#### TASK ITEM
Among the lines below, take the one holding "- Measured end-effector", the one holding "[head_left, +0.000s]", and all lines between them. Set them down exactly.

#### Stored items
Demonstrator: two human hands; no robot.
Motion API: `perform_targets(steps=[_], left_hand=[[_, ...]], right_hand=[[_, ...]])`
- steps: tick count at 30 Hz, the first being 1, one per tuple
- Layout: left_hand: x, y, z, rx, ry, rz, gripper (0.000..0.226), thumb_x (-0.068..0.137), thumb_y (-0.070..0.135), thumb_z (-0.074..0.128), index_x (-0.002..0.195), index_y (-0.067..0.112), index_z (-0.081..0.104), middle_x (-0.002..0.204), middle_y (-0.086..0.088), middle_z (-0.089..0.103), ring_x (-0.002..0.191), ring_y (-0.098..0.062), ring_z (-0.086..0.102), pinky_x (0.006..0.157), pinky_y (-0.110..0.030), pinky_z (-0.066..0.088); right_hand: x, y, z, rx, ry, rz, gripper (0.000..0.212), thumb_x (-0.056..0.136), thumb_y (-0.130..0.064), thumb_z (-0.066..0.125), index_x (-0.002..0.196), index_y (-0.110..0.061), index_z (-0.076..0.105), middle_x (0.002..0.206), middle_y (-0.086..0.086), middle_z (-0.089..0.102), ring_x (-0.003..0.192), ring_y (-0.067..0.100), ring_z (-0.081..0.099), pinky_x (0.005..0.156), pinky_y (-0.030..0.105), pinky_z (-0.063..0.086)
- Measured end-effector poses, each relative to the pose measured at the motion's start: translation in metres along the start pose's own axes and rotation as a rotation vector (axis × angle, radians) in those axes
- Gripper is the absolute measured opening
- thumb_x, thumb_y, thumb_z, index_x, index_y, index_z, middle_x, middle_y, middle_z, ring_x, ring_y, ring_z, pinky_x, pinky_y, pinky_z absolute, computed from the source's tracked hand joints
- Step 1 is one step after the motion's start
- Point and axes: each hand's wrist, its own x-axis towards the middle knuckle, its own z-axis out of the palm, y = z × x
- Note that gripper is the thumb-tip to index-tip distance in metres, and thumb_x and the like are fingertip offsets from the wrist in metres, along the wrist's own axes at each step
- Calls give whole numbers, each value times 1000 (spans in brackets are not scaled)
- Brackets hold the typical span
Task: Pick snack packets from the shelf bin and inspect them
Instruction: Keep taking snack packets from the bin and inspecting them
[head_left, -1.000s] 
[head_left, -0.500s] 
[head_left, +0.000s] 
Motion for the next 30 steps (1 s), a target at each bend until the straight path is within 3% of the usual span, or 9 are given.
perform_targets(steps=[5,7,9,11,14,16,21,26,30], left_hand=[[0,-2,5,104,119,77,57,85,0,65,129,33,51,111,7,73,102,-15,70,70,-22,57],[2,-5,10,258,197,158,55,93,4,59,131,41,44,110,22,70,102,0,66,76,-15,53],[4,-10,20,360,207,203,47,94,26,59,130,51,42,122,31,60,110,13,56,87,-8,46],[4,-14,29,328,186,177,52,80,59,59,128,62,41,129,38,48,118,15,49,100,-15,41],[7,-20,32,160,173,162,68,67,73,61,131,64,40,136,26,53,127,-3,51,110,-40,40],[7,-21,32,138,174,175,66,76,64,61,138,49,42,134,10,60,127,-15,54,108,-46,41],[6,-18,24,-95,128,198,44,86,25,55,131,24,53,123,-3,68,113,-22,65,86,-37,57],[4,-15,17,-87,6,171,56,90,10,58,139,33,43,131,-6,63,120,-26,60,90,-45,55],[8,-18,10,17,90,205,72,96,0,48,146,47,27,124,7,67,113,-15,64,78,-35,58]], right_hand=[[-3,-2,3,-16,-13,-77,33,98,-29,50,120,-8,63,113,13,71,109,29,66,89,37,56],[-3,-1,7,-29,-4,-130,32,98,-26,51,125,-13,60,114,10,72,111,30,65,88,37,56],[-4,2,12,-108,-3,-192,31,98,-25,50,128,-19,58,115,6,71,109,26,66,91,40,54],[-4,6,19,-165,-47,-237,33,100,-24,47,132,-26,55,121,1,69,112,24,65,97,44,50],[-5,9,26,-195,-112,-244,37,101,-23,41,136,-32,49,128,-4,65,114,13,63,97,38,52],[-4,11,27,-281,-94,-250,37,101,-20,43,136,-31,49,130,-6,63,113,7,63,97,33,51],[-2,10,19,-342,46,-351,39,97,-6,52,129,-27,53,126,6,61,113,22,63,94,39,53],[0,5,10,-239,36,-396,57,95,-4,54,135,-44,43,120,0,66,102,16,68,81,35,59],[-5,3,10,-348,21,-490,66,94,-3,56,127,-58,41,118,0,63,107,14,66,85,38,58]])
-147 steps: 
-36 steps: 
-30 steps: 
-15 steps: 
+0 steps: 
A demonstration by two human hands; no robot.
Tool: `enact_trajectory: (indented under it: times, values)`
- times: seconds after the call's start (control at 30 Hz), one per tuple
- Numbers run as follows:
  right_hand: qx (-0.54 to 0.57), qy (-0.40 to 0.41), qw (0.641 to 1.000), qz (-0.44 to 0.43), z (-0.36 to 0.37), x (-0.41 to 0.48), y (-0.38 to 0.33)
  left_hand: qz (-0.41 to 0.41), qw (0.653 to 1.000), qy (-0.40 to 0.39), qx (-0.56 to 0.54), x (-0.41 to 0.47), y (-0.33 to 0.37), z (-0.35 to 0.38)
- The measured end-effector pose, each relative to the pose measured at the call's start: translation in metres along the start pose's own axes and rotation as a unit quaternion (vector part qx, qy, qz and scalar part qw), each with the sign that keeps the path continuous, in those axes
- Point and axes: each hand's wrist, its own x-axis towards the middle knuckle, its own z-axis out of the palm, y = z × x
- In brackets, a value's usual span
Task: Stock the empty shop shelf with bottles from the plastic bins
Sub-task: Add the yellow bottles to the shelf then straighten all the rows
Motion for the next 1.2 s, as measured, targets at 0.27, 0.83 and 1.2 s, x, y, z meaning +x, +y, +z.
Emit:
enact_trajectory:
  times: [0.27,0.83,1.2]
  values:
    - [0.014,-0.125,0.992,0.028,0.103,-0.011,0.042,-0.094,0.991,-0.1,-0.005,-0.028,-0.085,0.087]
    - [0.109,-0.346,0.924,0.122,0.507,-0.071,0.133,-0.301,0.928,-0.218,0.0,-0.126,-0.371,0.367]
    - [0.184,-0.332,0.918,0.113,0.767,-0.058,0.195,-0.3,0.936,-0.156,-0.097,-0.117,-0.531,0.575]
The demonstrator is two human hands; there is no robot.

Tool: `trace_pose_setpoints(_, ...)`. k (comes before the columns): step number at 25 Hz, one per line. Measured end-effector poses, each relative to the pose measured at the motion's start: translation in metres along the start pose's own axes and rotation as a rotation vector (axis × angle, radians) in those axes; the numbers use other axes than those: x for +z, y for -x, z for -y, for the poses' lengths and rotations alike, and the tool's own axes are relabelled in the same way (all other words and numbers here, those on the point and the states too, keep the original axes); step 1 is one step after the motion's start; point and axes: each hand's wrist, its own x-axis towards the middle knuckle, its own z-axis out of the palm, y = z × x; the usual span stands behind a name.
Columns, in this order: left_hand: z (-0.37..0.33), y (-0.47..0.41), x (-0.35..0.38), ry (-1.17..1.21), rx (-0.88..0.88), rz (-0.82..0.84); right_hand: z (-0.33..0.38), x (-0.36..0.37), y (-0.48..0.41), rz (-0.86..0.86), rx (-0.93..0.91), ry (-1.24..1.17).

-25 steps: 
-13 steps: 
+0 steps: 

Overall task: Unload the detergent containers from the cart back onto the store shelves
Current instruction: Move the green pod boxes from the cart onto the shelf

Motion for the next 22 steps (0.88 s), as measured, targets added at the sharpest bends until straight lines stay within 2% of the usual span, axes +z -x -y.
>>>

#### SOLUTION FOR THIS TASK
- Measured end-effector poses, each relative to the pose measured at the motion's start: translation in metres along the start pose's own axes and rotation as a rotation vector (axis × angle, radians) in those axes
- Gripper is the absolute measured opening
- thumb_x, thumb_y, thumb_z, index_x, index_y, index_z, middle_x, middle_y, middle_z, ring_x, ring_y, ring_z, pinky_x, pinky_y, pinky_z absolute, computed from the source's tracked hand joints
- Step 1 is one step after the motion's start
- Point and axes: each hand's wrist, its own x-axis towards the middle knuckle, its own z-axis out of the palm, y = z × x
- Note that gripper is the thumb-tip to index-tip distance in metres, and thumb_x and the like are fingertip offsets from the wrist in metres, along the wrist's own axes at each step
- Calls give whole numbers, each value times 1000 (spans in brackets are not scaled)
- Brackets hold the typical span
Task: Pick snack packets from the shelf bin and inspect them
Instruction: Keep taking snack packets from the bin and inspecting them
[head_left, -1.000s] 
[head_left, -0.500s] 
[head_left, +0.000s] 

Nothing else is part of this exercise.